By the thinnest of margins, the state House of Representatives on Tuesday passed a bill that would instruct the Department of Agriculture to oversee the cultivation and processing of full-strength cannabis in Utah.
HB197 passed with 38 votes, the fewest a measure can receive in that body and still pass. Thirty-two representatives voted against the so-called cannabis cultivation bill, and four were absent.
Several representatives switched sides since last week’s vote, when it failed to pass after receiving 36 votes. The bill now advances to the Senate.
If the bill becomes law, the Department of Agriculture will coordinate with a third party to make sure full-strength cannabis is grown directly in Utah. It would also establish a state dispensary for the drug by July 1, 2019. The state could contract with a courier to securely transport full-strength medicinal cannabis to buyers.
Sponsor Rep. Brad Daw, R-Orem, has said HB197 is a critical way to complement legislation passed last year allowing patients to use certain cannabis products as part of an approved study, in addition to a bill he is pursuing this year giving terminally ill patients the right to use such products.
For those patients, HB197 will promote increased access, Daw said, because it “allows for a supply that physicians can look at and say, ‘OK, I trust that supply, (and) I am now comfortable with … being able to recommend that because I know that it will be safe, that it will be reliable, that what’s on the label will be what’s in the bottle.'”
“If we believe ‘right to try’ is the right policy, if we believe allowing research is the right policy, then I hope you’ll join me in allowing our state to produce the medicine that we need in order to forward those policies,” Daw said.
The measure in recent weeks has received the endorsement of the Department of Agriculture and the conservative think tank Sutherland Institute, while the Utah Medical Association told lawmakers last month that it supports the ideas in the bill.
However, some law enforcement officials have spoken in opposition to HB197, saying it subverts federal law.

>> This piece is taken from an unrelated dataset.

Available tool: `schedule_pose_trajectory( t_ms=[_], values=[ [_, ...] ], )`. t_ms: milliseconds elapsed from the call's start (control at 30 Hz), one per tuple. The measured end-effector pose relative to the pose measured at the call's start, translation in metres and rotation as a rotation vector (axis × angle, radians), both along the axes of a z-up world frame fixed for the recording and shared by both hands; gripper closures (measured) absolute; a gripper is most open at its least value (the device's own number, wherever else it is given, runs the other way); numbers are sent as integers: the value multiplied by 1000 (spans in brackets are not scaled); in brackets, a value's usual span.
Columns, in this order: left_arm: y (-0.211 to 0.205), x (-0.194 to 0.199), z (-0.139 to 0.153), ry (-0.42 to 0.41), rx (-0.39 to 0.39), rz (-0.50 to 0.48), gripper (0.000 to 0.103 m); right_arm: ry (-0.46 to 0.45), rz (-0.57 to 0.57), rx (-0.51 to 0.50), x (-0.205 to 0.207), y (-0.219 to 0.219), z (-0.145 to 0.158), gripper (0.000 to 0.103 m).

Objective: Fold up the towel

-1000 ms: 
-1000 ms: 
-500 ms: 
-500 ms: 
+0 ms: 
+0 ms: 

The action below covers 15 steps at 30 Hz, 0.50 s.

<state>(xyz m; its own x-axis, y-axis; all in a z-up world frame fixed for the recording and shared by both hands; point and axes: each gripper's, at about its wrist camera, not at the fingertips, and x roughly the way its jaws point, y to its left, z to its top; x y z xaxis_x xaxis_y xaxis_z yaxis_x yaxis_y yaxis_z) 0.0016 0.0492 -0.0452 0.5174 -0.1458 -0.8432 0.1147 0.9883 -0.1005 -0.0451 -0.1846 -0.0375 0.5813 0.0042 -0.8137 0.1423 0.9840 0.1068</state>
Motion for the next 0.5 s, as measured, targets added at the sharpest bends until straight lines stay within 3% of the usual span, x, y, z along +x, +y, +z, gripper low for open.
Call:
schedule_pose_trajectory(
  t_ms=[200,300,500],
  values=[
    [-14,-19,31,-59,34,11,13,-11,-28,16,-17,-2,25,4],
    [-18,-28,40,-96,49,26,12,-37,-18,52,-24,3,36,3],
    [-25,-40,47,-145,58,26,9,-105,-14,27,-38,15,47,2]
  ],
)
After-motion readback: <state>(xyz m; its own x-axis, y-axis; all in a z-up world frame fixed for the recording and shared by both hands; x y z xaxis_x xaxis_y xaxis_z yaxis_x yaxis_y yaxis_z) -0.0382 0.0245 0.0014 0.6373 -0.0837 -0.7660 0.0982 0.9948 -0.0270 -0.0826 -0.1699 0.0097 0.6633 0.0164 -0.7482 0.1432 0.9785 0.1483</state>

Rep. Derrin Owens, R-Fountain Green, echoed those concerns Tuesday before voting no on the bill, saying “we expect to follow the order of law and with the passage of this we would be in noncompliance with federal law.”

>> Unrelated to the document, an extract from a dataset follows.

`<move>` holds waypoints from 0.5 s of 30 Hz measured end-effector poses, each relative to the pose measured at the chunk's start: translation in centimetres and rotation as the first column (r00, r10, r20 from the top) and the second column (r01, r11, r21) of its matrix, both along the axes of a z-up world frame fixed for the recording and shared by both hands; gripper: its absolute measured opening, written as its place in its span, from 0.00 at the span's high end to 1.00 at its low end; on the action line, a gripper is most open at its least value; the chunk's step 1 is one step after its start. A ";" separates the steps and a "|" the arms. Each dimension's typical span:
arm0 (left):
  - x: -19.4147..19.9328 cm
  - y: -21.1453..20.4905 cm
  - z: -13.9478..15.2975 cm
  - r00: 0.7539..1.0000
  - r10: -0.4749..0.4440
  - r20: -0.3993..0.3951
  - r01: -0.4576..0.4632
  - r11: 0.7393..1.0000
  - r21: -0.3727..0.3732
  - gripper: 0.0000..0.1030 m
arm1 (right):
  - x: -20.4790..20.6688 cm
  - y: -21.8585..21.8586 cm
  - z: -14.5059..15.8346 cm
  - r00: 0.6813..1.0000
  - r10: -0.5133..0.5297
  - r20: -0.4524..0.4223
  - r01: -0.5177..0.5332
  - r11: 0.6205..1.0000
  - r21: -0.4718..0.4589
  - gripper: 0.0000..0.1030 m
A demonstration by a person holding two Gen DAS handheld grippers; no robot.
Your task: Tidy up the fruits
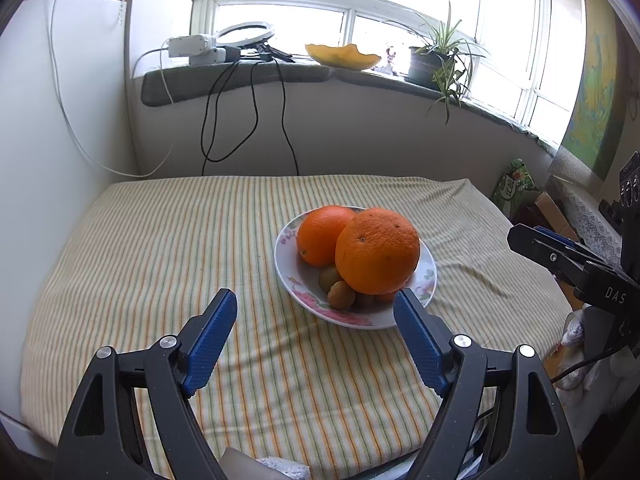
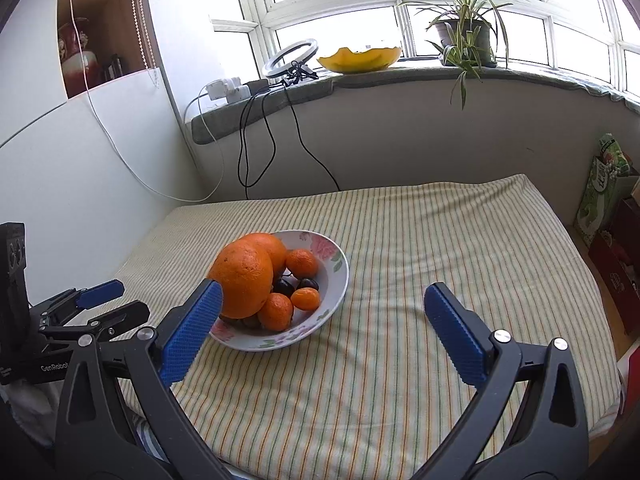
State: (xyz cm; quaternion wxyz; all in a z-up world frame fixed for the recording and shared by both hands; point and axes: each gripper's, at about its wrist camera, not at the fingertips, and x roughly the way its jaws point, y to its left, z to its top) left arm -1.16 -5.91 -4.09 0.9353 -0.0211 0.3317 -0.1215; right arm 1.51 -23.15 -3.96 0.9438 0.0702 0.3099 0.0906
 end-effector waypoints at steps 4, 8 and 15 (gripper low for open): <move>0.0 -0.1 -0.1 1.000 -0.002 -0.002 0.002 1.000 0.002 0.22 | -0.1 0.6 -0.1 1.000 0.010 0.004 -0.010 1.000 -0.025 0.00; 0.0 -0.1 -0.2 1.000 -0.003 -0.001 0.003 1.000 0.008 0.22 | -0.1 1.1 -0.1 1.000 0.022 0.007 -0.021 0.999 -0.032 0.00; 0.0 -0.2 -0.1 1.000 -0.003 0.000 0.003 1.000 0.011 0.22 | -0.1 1.3 -0.1 1.000 0.022 0.007 -0.022 0.999 -0.032 0.00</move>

Together for Responsible Use and Cannabis Education, or TRUCE, has also spoken out against HB197.
Christine Stenquist, founder and president of TRUCE, said Tuesday she is disappointed that the bill passed, saying Daw is a lawmaker “who’s trying to undermine what the initiative is doing” through bills intended to pacify rather than make significant progress on medical cannabis access.
Senate President Wayne Niederhauser, R-Sandy, said the Senate GOP caucus probably won’t consider the House bills for another week or so. But Niederhauser said he believes the legislation “comports with what we’ve all been working on together.”
DJ Schanz, director of the Utah Patients Coalition medical cannabis ballot initiative campaign, told the Deseret News that “the Legislature continues to undermine its own opposition to the ballot initiative, which (is) that it’s going against federal law to enact its own state laws.”
The Utah House Democratic Caucus released a statement Tuesday saying that most of its members are opposed to HB197 and “instead support the pending statewide medical marijuana ballot initiative over these Republican alternative measures.” Rep. Marie Poulson and Rep. Susan Duckworth were the only Democrats to vote in favor of the bill.
The nine legislators who switched their vote to yes, or supported it after being absent, were all Republicans.
Rep. Kay Christofferson said Daw helped assuage his concerns about the mechanics of the bill as related to federal regulations if they were to change.
“My support of this comes from the fact that it’s a way we can do what we (would) want the federal government to do, and that is control the way the product is processed and distributed,” Christofferson said on the House floor.
Rep. Brian King, D-Salt Lake City, withdrew his support, saying “over the weekend and yesterday, I have received additional information that makes me change my mind.”
“I’m suspicious and concerned that what this bill really is, is an attempt to undermine the ability of the people of Utah to weigh in on this in the form of the initiative that these individuals are trying to get on the ballot for November.”